Sony traduit ses joueurs : l'empire playstation défendu devant la justice britannique
Londres – Sony est en première ligne d'une bataille juridique qui pourrait redéfinir les pratiques commerciales dans l'industrie du jeu vidéo. L'entreprise japonaise est accusée d'abuser de sa position dominante sur le marché des jeux PlayStation en pratiquant des prix excessifs sur le PlayStation Store. Un procès a débuté mardi à Londres, avec des conséquences potentielles pour des millions de joueurs britanniques.

Une vaste plainte collective dénonce des prix exorbitants
La plainte collective, qui représente environ 12,1 millions d'utilisateurs britanniques, accuse Sony d'avoir exploité sa position de leader pour exclure la concurrence et imposer des commissions abusives. L'objectif : démontrer que les jeux, y compris des titres majeurs comme « Assassin’s Creed Shadows », sont vendus à des prix significativement supérieurs à ceux pratiqués en magasin physique.
Le cas de « Assassin’s Creed Shadows » est particulièrement flagrant.
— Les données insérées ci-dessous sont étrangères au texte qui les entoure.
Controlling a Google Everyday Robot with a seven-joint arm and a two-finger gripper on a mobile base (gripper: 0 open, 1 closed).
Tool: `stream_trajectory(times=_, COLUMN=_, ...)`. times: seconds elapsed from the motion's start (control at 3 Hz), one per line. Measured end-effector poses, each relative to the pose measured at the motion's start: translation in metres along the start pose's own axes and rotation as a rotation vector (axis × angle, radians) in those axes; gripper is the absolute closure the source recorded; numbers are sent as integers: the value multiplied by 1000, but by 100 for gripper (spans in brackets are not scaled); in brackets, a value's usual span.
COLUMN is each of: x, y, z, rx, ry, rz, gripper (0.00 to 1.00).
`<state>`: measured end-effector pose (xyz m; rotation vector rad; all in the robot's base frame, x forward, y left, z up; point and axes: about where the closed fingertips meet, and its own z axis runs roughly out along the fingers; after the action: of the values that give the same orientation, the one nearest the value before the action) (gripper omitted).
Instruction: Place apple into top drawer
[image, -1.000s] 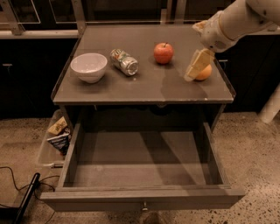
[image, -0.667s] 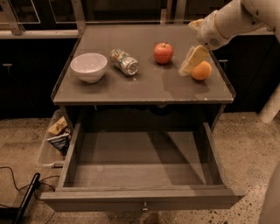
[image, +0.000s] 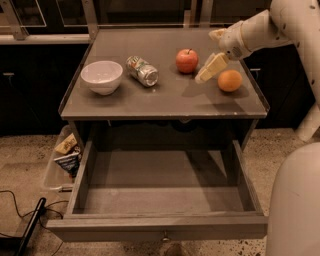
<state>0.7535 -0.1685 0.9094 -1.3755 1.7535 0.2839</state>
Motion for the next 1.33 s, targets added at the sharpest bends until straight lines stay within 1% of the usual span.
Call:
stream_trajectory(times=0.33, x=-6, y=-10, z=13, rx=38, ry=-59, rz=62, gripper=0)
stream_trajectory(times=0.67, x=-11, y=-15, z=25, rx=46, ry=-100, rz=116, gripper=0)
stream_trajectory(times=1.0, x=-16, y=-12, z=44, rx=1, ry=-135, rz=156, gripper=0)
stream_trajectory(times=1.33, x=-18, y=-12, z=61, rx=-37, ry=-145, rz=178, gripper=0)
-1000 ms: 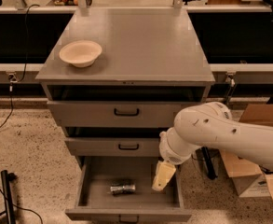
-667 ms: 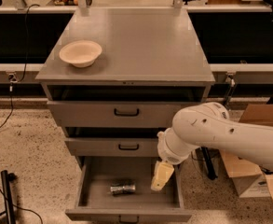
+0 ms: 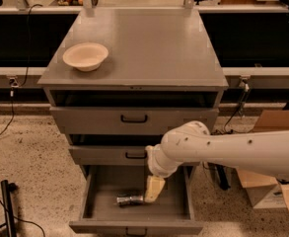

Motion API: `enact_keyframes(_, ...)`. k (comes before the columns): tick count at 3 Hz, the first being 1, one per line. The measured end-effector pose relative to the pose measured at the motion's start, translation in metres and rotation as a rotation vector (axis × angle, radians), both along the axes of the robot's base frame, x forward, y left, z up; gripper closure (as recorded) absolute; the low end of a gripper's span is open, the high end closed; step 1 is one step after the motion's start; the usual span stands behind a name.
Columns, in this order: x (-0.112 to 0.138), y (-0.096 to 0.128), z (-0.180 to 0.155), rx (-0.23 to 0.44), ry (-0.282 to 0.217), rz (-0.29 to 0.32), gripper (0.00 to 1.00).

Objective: Pick redbull can from bottom drawer and place on counter

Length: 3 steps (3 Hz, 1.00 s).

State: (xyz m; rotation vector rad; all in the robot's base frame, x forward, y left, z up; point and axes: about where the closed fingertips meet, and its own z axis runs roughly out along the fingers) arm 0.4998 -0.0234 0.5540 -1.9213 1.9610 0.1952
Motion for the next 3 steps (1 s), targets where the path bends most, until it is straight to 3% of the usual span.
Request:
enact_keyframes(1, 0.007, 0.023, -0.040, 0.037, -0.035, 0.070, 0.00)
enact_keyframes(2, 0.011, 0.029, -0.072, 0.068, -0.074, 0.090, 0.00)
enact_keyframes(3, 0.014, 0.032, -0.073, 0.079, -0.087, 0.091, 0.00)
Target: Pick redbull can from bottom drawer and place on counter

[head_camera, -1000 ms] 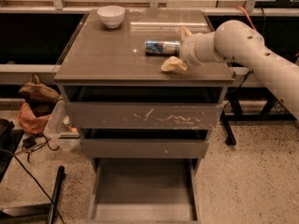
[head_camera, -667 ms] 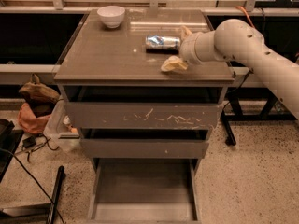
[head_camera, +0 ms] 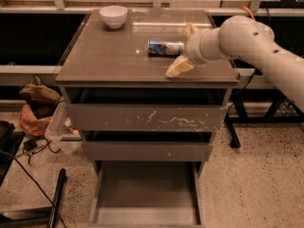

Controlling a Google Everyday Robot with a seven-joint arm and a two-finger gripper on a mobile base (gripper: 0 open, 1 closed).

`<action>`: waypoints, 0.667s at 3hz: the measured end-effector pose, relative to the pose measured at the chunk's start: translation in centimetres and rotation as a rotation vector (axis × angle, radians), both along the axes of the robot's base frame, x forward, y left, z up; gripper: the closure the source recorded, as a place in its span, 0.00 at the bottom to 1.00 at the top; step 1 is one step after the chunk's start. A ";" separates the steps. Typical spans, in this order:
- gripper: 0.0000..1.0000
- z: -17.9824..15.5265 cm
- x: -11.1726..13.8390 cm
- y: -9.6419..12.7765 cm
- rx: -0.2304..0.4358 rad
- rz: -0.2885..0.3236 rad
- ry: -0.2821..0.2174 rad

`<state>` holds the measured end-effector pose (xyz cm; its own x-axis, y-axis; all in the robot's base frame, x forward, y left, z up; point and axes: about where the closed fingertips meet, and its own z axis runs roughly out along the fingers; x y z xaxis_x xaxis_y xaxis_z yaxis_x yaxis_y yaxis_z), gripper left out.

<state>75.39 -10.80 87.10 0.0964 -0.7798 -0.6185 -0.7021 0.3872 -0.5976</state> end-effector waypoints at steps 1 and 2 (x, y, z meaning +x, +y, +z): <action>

Le jeu est affiché à près de 70 livres sterling (environ 81 euros) sur le PlayStation Store, presque le double du prix constaté dans les points de vente physiques du Royaume-Uni. Robert Palmer, l'avocat des plaignants, dénonce une stratégie délibérée visant à éliminer les concurrents du marché numérique.
Sony nie fermement les accusations. L'entreprise affirme que le coût total d'achat d'une console et de jeux n'est pas excessivement rentable et que les prix sur le PlayStation Store sont comparables à ceux des autres plateformes. L'entreprise conteste également l'ampleur des pertes alléguées, estimant que les joueurs bénéficient d'un écosystème riche en contenu.
Le montant des dommages réclamés s'élève à environ 2 milliards de livres sterling (soit 2,3 milliards d'euros). Cette affaire soulève des questions fondamentales sur la régulation des marchés numériques et le pouvoir des géants technologiques. La décision des juges de Londres aura des répercussions considérables sur l'avenir de l'industrie du jeu vidéo.
La bataille juridique promet d'être longue et complexe, mais elle met en lumière une tension croissante entre les géants du numérique et les consommateurs.